Report each line of the data that includes the word "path".

======

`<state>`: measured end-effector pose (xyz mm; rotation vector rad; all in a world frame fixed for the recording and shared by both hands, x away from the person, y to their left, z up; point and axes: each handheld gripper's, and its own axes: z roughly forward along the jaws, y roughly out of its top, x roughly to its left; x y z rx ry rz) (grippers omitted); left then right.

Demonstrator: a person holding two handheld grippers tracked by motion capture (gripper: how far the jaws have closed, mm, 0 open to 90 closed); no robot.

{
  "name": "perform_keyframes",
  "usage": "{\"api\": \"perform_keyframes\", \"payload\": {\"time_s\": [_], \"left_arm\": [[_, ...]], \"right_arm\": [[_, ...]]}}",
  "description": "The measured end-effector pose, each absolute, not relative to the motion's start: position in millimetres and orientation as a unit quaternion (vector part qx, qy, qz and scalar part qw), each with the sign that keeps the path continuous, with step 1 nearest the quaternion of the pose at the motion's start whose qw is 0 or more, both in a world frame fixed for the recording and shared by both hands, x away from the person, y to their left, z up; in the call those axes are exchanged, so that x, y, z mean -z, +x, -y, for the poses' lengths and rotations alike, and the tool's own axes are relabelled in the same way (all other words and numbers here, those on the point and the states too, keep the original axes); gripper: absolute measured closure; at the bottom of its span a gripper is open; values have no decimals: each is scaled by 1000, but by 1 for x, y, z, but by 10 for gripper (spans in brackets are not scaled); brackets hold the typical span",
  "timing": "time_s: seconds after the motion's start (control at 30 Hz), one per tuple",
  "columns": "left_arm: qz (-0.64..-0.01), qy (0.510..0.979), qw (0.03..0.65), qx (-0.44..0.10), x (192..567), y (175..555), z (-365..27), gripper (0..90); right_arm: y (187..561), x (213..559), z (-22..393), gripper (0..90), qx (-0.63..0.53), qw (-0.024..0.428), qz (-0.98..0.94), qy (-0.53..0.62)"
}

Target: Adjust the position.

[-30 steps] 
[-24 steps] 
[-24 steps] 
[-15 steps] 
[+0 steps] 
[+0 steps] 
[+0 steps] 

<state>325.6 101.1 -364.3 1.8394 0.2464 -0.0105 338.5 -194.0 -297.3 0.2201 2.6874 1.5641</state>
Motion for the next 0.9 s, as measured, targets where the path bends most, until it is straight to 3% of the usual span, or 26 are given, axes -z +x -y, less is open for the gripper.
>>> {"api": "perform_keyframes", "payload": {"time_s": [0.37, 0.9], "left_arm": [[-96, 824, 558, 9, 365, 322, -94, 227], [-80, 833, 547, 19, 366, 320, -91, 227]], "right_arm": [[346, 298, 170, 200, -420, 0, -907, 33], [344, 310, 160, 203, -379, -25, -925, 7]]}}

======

◆ Task response ◆
  "description": "The measured end-effector pose, each absolute, not relative to the motion's start: position in millimetres and orientation as a unit quaternion (vector part qx, qy, qz and scalar part qw), each with the sign that keeps the path continuous, with step 1 nearest the quaternion of the pose at the motion's start whose qw is 0 or more, both in a world frame fixed for the recording and shared by both hands, x away from the person, y to their left, z up; in the call those axes are exchanged, so that x, y, z mean -z, +x, -y, for the poses' lengths and rotations alike, and the tool's own axes are relabelled in the same way (all other words and numbers here, those on the point and the states too, keep the original axes); gripper: absolute measured closure; at the bottom of its span a gripper is open; values have no decimals: each is scaled by 1000, but by 1 for x, y, z, but by 10 for gripper (spans in brackets are not scaled); brackets hold the typical span",
Motion for the next 0.9 s, as measured, targets where the path bends most, until it is straight to 3% of the usual span, or 26 are given, axes -z +x -y, less is open for the gripper.

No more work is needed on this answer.